Types of Empirical Studies

Author

David Huron

Types of Empirical Studies

Introduction

Many of the things music scholars do is empirical—in the sense that the activities involve observation. Examples might include deciphering manuscripts, studying a score, or observing a gamelan rehearsal. What makes “empirical research” different from the tasks that humanities scholars typical engage in?

A distinction can be made between formal and informal observation. An informal observation might simply be noticing that there are more women than men on the dance floor of a club. Another informal observation might involve recognizing that a printed score switches from using the abbreviated “sfz” marking to the verbose “sforzando” in the final pages. Formal observation is distinguished by some sort of prior procedure. The researcher plans to observe specific things. For example, a researcher might view videos of two performers with the aim of determining which performer moves more while playing.
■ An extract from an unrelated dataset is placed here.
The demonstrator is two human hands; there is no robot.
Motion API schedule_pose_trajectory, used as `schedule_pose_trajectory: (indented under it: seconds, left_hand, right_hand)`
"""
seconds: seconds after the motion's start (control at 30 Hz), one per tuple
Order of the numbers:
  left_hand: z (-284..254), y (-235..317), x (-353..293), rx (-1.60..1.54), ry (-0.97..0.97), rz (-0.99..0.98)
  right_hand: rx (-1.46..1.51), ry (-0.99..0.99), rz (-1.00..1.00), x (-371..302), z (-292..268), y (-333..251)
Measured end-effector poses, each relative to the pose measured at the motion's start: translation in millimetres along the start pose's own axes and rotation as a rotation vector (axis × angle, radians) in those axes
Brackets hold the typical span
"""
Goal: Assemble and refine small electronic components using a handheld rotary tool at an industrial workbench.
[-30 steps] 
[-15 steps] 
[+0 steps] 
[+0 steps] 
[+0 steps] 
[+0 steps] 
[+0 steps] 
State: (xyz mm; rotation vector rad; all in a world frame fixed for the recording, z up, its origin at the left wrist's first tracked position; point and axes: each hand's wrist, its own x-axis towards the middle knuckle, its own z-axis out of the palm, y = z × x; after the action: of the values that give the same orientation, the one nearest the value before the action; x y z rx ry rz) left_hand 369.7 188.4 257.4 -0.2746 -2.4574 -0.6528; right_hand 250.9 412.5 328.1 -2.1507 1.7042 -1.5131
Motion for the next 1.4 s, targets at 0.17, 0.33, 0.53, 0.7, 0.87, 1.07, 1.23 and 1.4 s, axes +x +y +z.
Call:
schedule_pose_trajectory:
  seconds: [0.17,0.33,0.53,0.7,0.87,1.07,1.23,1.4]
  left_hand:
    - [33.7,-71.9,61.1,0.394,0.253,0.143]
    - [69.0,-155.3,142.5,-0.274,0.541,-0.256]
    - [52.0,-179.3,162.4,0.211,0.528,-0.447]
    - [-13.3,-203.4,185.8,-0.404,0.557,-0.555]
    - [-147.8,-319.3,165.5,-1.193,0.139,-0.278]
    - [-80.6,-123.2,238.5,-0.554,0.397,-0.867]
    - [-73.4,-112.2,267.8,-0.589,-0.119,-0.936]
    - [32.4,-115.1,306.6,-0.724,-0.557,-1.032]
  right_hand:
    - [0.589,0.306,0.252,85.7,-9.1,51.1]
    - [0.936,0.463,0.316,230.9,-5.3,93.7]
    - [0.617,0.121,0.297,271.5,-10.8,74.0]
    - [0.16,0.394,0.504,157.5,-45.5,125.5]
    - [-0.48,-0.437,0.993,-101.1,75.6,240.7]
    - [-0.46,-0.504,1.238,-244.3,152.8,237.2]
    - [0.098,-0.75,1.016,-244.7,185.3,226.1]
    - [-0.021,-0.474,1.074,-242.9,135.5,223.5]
Or a researcher might search through old newspapers from November 1884 in order to determine if any reviews of a concert were published. What makes something Empirical Research is that the observations are planned in advance.

At least seven types of empirical studies can be distinguished: (1) reconnaissance study, (2) descriptive study, (3) measurement study, (4) correlational study, (5) experimental study, (6) meta-study, and (7) modeling study.

1. Reconnaissance Study

A reconnaissance study is a preliminary or exploratory investigation intended to gain familiarity with a new field or phenomenon. Charles Darwin spent five years sailing around the world on the Beagle: the purpose was exploration and reconnaissance. The goal was to see what plants and animals existed in different parts of the world.

An ethnomusicologist might travel to a remote village simply to become exposed to the culture and music of that region. A historical musicologist might browse through the uncatalogued contents of an archive box, simply to see what is there. A music sociologist might interview some pre-teens about their musical tastes, simply to become aware of their concerns and enthusiasms.

Reconnaissance studies are not hypothesis-driven and do not include any quantitative measurement. Reconnaissance studies are common when a researcher begins work on a novel topic or discovers a new phenomenon. The principal purpose of the reconnaissance study is to alert the researcher to new possibilities. The research endeavors to cast a wide net, trying to observe anything that might be potentially informative. Reconnaissance studies may involve some sort of collecting, such as recording live music, purchasing local CDs and tapes, clipping magazine or newspaper articles, video recording children’s play activities, etc.

2. Descriptive Study

Descriptive studies attempt to document and interpret some phenomenon. Like the reconnaissance study, descriptive studies are not hypothesis-driven and do not involve any quantitative measurement. The principal purpose of the descriptive study is to understand some phenomenon through detailed description and interpretation. When the phenomenon pertains to people, descriptive studies are usually refered to as ethnographic studies. When the phenomenon is a musical work, descriptive studies commonly take the form of analyses. When the phenomenon pertains to understanding the past, descriptive studies are commonly called historical studies. There are innumerable descriptive methods, including open interviews and participant-observation methods—which will be covered in detail later.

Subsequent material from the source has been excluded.